Cette analyse théorique n’aboutissant pas à une conclusion nette, nous proposons, dans la deuxième section, l’utilisation de la méthode d’enveloppement des données qui permet de mesurer l’évolution de la performance des banques. Cette méthode permet en particulier de distinguer dans l’évolution de leur productivité la part provenant du progrès technologique et celle résultant de l’amélioration de leur efficacité technique. Cette seconde section présente ces différents concepts et les méthodes permettant de les estimer. La performance des banques est en effet appréhendée par le concept d’efficience, i.e. l’habileté à transformer des ressources multiples en services financiers divers (voir Lesueur et Plane (1997) pour une discussion du concept d’efficience technique). L’utilisation de la méthode d’enveloppement des données (Charnes, Cooper, Lewin et Seiford, 1995) pour le calcul des efficacités techniques des banques permet de prendre en compte de manière adéquate cette situation d’inputs et d’outputs multiples et de considérer autant l’évolution de la productivité du secteur dans son ensemble, que les niveaux d’efficacité.
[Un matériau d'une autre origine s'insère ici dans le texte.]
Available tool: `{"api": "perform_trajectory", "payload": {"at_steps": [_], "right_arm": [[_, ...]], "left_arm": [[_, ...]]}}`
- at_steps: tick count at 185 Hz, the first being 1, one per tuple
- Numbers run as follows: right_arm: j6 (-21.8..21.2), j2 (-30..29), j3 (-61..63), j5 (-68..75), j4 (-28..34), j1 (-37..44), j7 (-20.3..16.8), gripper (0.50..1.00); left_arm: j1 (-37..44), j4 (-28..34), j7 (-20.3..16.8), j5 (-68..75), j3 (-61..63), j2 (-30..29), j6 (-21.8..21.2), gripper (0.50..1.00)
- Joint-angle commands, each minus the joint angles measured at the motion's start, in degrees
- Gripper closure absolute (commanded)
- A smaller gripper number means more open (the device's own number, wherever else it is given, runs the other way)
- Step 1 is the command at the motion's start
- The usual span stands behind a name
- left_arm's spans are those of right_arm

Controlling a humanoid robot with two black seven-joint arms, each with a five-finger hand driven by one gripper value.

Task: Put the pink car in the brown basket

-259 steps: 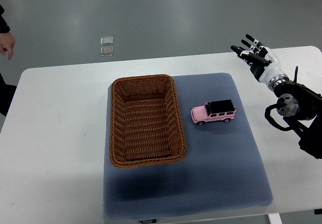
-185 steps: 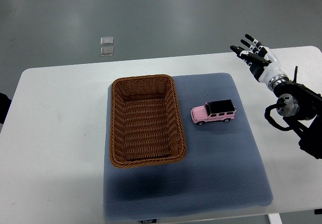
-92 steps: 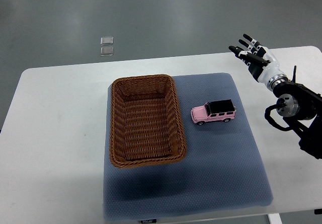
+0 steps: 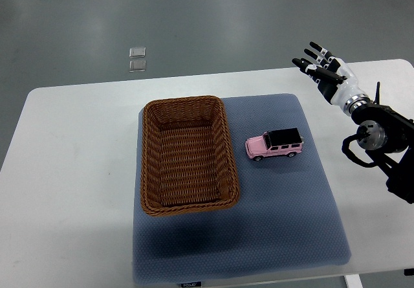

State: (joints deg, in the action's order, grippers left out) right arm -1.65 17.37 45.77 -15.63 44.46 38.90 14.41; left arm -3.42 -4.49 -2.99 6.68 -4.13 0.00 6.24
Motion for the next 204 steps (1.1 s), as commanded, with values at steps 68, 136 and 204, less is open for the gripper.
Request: {"api": "perform_trajectory", "payload": {"at_steps": [68,136,204], "right_arm": [[-5.73,0.82,-0.06,-10.03,0.45,0.48,0.10,0.587],[-12.33,4.60,-1.11,-27.79,5.02,0.56,1.50,0.587],[-11.98,13.03,-12.28,-50.20,13.64,2.76,4.84,0.587]], "left_arm": [[0.00,0.09,0.00,-0.09,-0.08,0.00,0.00,0.500],[0.00,0.10,0.00,0.00,0.00,0.00,0.00,0.500],[0.00,0.10,0.00,0.00,0.00,0.00,0.00,0.500]]}}
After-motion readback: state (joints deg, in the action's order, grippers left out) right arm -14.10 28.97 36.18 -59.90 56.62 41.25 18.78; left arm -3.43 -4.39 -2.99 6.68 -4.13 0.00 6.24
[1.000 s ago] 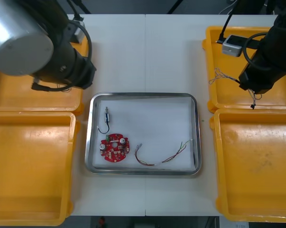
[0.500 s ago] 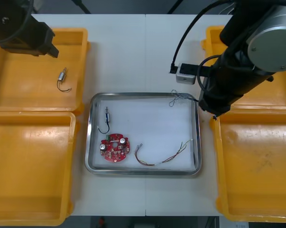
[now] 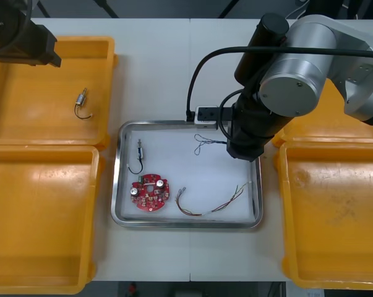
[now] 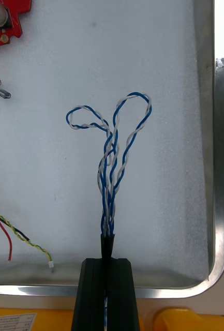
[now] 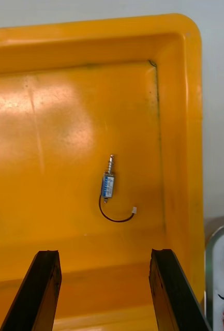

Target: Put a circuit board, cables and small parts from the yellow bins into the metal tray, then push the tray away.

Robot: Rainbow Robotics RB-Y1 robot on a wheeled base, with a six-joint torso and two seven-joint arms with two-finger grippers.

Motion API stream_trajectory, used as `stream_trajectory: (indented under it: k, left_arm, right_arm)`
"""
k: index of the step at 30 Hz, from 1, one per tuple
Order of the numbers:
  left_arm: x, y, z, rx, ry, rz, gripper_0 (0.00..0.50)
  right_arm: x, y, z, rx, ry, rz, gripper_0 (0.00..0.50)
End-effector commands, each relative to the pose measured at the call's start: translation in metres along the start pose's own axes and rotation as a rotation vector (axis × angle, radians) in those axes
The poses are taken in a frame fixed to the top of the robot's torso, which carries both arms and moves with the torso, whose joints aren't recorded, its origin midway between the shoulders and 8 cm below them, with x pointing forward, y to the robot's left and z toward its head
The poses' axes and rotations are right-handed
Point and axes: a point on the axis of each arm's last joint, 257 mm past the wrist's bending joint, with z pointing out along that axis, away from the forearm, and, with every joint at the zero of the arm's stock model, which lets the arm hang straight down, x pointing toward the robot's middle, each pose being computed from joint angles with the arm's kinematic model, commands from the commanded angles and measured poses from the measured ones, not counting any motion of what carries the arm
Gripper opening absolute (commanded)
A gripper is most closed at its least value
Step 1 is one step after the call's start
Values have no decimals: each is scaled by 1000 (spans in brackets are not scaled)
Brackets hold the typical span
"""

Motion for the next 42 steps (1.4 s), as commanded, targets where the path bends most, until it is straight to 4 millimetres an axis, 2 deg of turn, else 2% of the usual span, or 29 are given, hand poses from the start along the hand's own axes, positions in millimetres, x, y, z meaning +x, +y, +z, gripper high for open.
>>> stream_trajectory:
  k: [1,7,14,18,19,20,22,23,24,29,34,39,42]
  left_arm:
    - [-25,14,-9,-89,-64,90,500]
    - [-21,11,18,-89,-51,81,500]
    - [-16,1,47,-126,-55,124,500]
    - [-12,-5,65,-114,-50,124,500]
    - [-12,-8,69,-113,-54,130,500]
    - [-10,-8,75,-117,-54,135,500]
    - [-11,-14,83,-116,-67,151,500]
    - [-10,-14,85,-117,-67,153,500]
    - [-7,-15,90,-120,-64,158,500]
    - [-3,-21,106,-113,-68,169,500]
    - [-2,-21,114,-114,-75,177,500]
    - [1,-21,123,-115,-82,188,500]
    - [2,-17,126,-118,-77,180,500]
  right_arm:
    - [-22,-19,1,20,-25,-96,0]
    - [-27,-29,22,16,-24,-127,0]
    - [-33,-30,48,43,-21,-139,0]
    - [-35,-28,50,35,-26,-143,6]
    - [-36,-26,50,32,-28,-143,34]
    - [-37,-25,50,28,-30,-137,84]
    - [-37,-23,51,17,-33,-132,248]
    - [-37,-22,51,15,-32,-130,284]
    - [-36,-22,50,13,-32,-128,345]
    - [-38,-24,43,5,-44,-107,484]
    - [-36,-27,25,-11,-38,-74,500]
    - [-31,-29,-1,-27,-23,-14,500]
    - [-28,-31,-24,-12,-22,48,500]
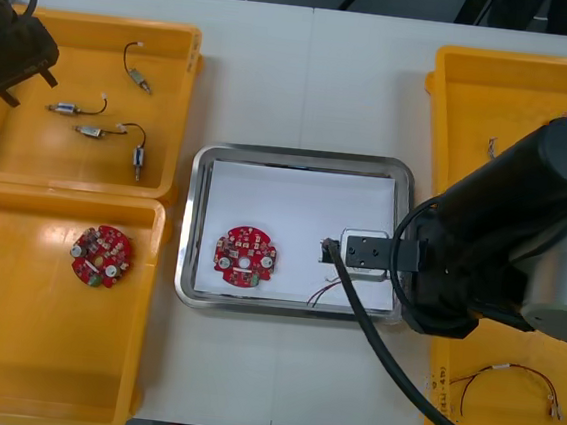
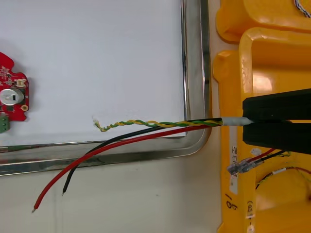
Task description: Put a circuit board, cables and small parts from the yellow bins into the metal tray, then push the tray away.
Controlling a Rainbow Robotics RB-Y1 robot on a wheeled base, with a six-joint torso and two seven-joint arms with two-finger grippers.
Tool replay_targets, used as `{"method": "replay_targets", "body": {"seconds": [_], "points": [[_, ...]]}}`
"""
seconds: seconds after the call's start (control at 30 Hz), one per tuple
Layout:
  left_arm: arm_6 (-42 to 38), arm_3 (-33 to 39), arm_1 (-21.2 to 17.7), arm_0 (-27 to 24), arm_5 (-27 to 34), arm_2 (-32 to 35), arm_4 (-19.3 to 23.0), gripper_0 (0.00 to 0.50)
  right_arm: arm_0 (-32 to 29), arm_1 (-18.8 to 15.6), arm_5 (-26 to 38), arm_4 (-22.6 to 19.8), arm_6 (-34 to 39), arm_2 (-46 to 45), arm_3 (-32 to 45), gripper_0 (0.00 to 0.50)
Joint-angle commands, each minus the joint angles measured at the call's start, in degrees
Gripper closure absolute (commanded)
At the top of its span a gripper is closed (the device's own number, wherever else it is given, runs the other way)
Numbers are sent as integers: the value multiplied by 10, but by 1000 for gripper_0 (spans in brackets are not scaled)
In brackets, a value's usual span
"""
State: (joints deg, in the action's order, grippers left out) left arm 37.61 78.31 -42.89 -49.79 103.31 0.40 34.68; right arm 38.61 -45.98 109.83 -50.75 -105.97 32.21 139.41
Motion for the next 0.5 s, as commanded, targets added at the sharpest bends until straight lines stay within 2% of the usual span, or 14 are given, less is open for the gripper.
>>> {"method": "replay_targets", "body": {"seconds": [0.03,0.27,0.4,0.5], "points": [[-61,-38,-17,-44,-44,28,6,0,20,31,2,36,-45,27,-28,500],[-68,-110,-1,-63,-113,28,7,0,20,77,2,77,-101,28,-88,500],[-70,-145,10,-73,-136,25,-1,0,20,91,-8,91,-107,38,-116,500],[-72,-178,11,-85,-158,6,-3,0,20,94,-25,116,-111,54,-128,500]]}}
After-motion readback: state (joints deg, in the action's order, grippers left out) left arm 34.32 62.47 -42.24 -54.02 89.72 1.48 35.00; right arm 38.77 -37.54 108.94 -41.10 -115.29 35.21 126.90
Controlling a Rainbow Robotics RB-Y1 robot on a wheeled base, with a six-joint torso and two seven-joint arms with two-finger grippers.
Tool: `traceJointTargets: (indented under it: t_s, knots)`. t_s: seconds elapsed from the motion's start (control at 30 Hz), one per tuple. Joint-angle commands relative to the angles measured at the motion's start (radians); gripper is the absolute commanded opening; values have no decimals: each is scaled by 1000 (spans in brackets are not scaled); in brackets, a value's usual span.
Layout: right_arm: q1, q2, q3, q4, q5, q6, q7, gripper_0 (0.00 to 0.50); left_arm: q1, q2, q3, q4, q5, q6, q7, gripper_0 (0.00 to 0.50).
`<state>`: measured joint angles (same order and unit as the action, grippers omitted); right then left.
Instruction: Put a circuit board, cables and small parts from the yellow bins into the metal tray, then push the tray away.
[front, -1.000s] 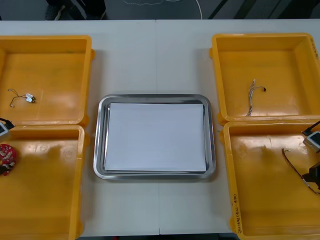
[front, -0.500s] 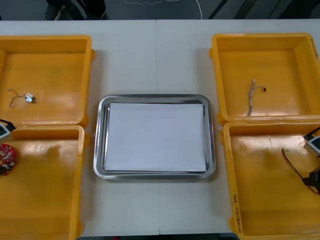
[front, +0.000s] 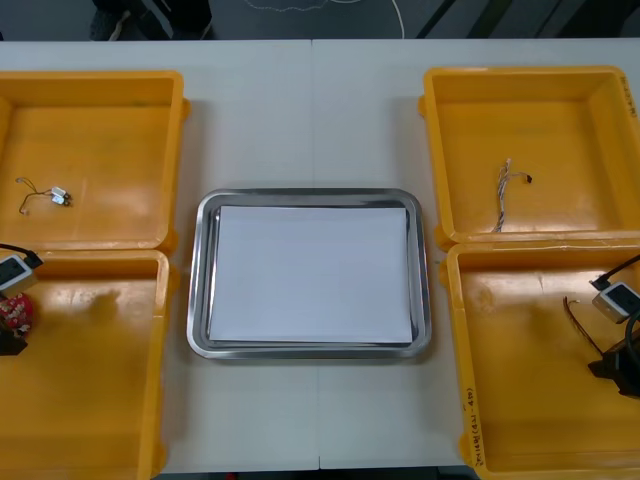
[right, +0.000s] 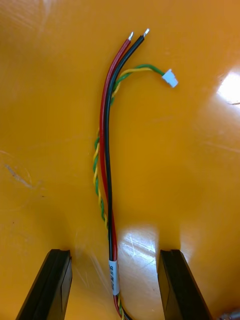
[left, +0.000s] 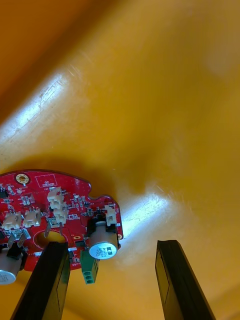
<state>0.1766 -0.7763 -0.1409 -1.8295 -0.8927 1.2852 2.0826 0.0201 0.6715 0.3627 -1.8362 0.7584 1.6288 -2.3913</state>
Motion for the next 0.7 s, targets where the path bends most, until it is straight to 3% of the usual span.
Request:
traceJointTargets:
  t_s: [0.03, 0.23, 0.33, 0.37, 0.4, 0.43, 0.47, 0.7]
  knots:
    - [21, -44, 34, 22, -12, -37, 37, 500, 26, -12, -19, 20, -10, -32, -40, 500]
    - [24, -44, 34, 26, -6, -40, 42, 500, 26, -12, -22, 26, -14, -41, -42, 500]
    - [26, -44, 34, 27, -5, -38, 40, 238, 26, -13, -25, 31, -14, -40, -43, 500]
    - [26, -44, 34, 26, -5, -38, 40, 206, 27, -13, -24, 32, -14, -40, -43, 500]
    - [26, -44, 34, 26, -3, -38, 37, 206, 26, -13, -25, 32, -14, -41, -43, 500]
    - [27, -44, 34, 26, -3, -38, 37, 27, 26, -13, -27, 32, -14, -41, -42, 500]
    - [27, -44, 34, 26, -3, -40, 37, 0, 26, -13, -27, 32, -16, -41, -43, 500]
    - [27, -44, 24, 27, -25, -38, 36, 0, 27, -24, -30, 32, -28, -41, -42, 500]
La décomposition de la productivité des banques en ses composantes efficacité technique et progrès technologique est rendue possible par l’utilisation de l’indice de Malmquist.

Après avoir présenté les concepts et méthodes permettant d’appréhender la productivité et l’efficacité des banques, la troisième section insiste sur la spécificité de la production bancaire et présente certains des travaux appliqués à l’étude de l’efficacité des banques en période de déréglementation bancaire. Enfin, la quatrième section présente les résultats de l’estimation de la productivité et de l’efficacité des banques commerciales marocaines sur la période récente de libéralisation financière. Il ressort de cette analyse que l’évolution de la productivité des banques marocaines est expliquée en grande partie par les mouvements de la technologie et de l’environnement macro-économique, bien plus que par une amélioration de l’efficacité technique.